> Your goal:
Show every line below where "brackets" can be found.

-------

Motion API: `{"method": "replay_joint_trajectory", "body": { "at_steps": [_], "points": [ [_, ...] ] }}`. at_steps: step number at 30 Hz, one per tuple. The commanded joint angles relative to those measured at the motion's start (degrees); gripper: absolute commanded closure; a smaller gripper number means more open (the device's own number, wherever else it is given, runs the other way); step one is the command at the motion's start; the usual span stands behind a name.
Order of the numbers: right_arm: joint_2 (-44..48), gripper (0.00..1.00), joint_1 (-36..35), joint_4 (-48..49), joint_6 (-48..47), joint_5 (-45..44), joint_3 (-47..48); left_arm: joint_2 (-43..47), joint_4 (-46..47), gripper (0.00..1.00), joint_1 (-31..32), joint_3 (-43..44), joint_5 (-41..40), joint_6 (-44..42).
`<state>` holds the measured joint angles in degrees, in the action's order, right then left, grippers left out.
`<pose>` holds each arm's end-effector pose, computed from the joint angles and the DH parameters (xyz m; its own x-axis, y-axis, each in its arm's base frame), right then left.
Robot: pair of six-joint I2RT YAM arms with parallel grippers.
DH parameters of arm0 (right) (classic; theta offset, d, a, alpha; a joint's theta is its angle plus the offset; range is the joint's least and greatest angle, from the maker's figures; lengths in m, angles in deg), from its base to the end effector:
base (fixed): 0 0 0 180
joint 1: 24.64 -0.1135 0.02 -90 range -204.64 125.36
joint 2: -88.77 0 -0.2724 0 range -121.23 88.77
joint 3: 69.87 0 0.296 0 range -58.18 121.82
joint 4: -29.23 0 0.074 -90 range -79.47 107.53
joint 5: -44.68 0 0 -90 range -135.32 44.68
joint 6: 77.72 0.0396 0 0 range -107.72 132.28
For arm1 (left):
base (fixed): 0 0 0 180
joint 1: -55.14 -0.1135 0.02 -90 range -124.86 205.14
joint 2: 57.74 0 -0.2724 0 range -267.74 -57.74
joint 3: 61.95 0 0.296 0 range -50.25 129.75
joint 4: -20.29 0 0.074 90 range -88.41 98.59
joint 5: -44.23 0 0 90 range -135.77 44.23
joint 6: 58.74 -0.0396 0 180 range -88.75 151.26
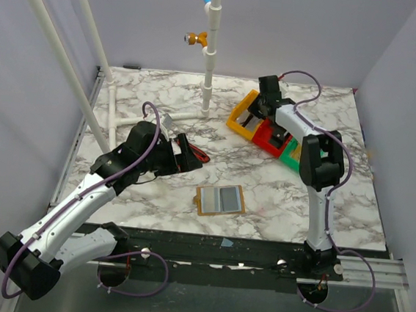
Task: Take the credit cards out of the card holder
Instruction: Place the credit card in the storage box.
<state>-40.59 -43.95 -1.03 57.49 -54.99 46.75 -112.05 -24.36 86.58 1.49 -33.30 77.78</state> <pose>0.5346 0.1803 0.1817 -0.6025 0.5302 -0.5965 0.3088 0.8441 0.4383 0.2046 -0.1351 0.3162 -0.8194 -0.3294 -0.4690 0.0939 0.7300 -0.6769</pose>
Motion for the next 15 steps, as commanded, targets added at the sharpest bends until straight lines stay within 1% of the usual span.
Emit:
{"method": "replay_joint_trajectory", "body": {
  "at_steps": [1,3,4,6,8,15],
  "points": [
    [-1.00,0.90,0.93,2.68,1.79,2.10,-0.90,1.36,-0.97,0.01,-0.33,0.72,0.45,-0.12],
    [-0.54,0.74,1.03,2.57,1.76,2.36,-1.57,1.48,-0.98,0.01,-0.34,0.81,0.37,-0.03],
    [-0.11,0.63,1.03,2.64,1.75,2.50,-2.01,1.48,-0.94,0.01,-0.35,0.89,0.36,-0.06],
    [0.87,0.51,1.03,2.65,1.45,3.02,-2.35,1.40,-0.98,0.01,-0.33,0.90,0.36,-0.03],
    [1.99,0.44,1.03,2.15,1.01,2.99,-2.10,1.26,-0.98,0.01,-0.33,0.90,0.56,-0.03],
    [6.47,0.35,1.03,-0.22,-1.26,2.69,-1.97,1.14,-0.88,0.01,-0.33,0.99,0.03,0.06]
  ]
}}
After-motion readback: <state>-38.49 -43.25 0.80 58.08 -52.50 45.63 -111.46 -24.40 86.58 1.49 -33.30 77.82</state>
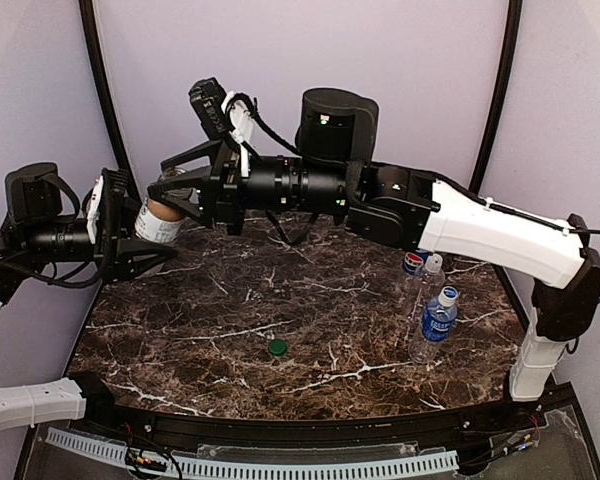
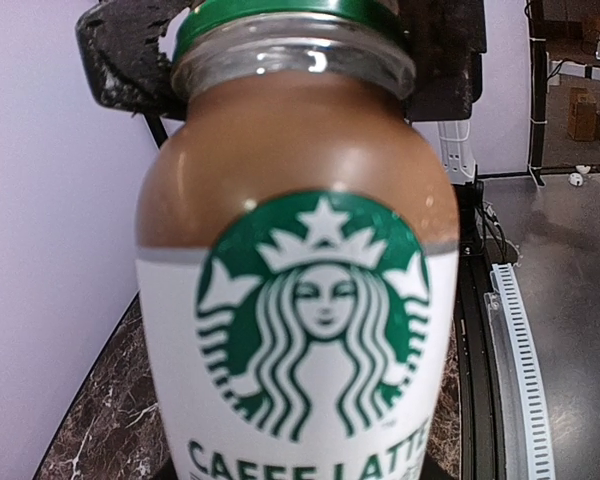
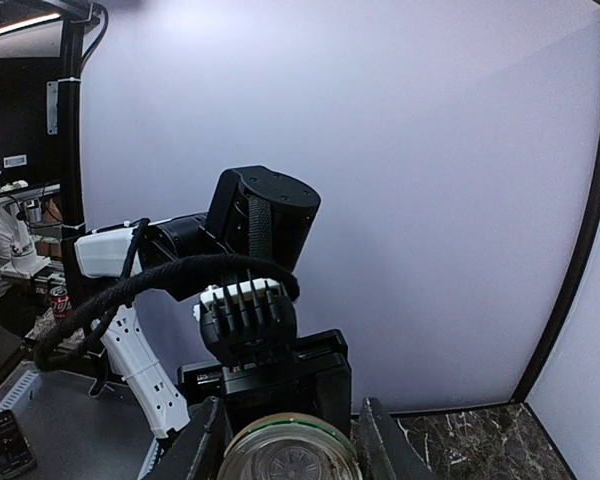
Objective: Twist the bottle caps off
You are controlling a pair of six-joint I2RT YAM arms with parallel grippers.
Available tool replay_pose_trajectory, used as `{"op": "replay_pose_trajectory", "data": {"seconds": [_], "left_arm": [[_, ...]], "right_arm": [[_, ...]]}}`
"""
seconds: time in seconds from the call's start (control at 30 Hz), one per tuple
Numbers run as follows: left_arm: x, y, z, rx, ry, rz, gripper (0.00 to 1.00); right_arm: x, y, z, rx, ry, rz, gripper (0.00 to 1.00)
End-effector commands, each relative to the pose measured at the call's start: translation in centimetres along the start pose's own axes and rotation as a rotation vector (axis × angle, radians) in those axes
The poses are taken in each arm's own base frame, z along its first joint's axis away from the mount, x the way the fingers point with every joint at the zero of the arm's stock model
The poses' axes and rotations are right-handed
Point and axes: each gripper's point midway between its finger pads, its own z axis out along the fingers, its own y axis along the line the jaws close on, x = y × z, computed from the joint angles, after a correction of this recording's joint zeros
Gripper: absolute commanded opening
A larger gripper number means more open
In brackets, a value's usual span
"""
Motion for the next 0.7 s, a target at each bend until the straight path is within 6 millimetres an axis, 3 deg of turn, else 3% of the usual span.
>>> {"op": "replay_pose_trajectory", "data": {"seconds": [0.0, 0.1, 0.17, 0.2, 0.27, 0.43, 0.67], "left_arm": [[-0.4, -0.1, 0.1, 0.009, -0.026, 0.013, 0.35], [-0.4, 0.0, 0.1, 0.003, -0.023, 0.012, 0.35], [-0.4, 0.1, 0.0, -0.005, -0.023, 0.014, 0.49], [-0.3, 0.1, 0.0, -0.009, -0.022, 0.014, 0.73], [-0.1, 0.3, 0.0, -0.024, -0.017, 0.014, 0.96], [0.7, 1.4, -0.5, -0.122, 0.013, 0.043, 0.99], [1.0, 2.2, -1.3, -0.199, 0.018, 0.077, 0.99]], "right_arm": [[0.9, -0.5, 0.1, 0.025, 0.043, 0.023, 0.0], [1.2, -1.2, -0.2, 0.052, 0.066, 0.033, 0.0], [1.3, -2.2, -0.6, 0.092, 0.085, 0.037, 0.0], [1.5, -2.8, -0.8, 0.118, 0.098, 0.038, 0.0], [1.8, -4.0, -1.5, 0.176, 0.125, 0.042, 0.0], [3.3, -8.8, -5.0, 0.362, 0.21, 0.056, 0.0], [8.9, -20.8, -13.6, 0.663, 0.38, 0.092, 0.0]]}}
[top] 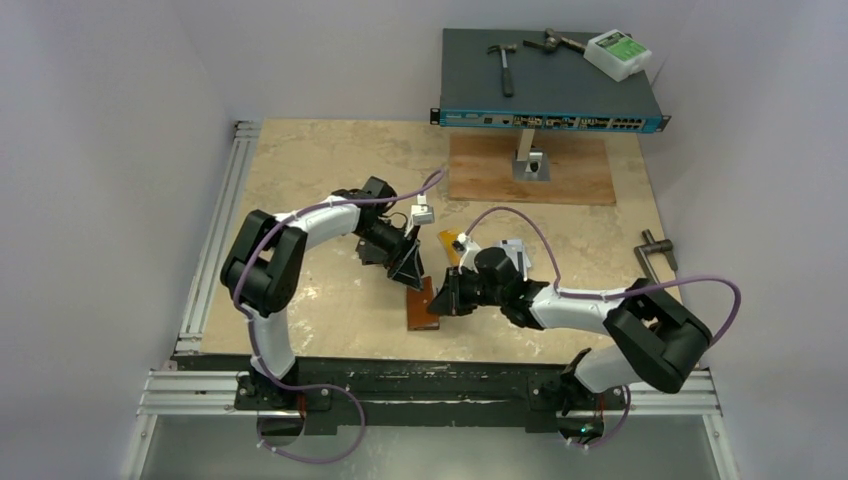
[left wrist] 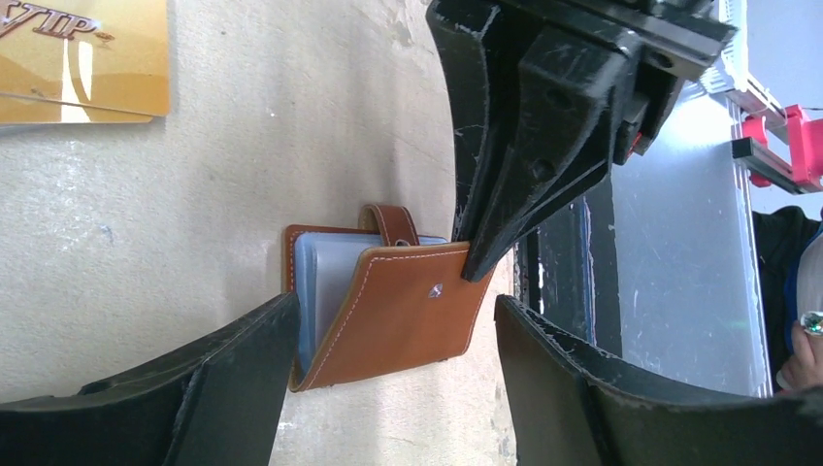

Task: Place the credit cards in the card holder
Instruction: Close the card holder at the center of the board.

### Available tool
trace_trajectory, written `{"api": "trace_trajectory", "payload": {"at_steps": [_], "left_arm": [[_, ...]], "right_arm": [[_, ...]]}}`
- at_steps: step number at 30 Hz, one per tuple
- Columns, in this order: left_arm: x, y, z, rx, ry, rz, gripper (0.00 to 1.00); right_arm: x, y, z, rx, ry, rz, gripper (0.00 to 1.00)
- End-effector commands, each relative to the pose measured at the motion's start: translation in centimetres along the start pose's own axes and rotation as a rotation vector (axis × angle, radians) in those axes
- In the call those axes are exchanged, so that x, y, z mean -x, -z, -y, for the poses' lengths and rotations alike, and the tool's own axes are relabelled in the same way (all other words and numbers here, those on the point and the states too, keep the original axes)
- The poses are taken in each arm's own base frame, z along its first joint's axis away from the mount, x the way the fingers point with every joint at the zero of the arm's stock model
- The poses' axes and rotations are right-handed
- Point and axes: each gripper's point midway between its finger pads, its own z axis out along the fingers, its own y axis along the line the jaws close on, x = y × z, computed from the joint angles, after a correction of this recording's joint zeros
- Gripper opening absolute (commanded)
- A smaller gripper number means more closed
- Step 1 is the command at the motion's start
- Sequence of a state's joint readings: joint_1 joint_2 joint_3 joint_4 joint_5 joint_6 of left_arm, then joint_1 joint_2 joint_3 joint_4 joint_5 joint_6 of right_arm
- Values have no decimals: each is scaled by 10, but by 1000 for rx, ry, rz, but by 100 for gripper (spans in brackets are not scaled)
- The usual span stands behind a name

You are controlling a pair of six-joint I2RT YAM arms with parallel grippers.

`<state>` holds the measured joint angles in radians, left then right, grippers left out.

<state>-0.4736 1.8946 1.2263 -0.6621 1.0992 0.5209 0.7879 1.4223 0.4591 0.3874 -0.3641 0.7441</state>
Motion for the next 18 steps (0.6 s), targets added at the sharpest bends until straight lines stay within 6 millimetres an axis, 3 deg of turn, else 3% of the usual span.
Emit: {"api": "trace_trajectory", "payload": {"at_steps": [1,14,18], "left_arm": [[15,2,7,-60,-83,37,72],[7,-7,5,-74,-133,-15,49],[4,-12,2,-74,-136,-41,36]], "right_arm": [[18,7,-16,15,158,17,6],[21,7,-23,26,187,-3,7],[22,6,-26,43,185,0,8]]}}
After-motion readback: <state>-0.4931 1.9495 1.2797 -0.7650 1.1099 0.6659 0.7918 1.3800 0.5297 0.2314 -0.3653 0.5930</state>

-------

> Your response:
In brackets, a value's usual span
- Values have no decimals: each is scaled by 10, but by 1000 for rx, ry, rz, but by 100 for gripper (spans in brackets are not scaled)

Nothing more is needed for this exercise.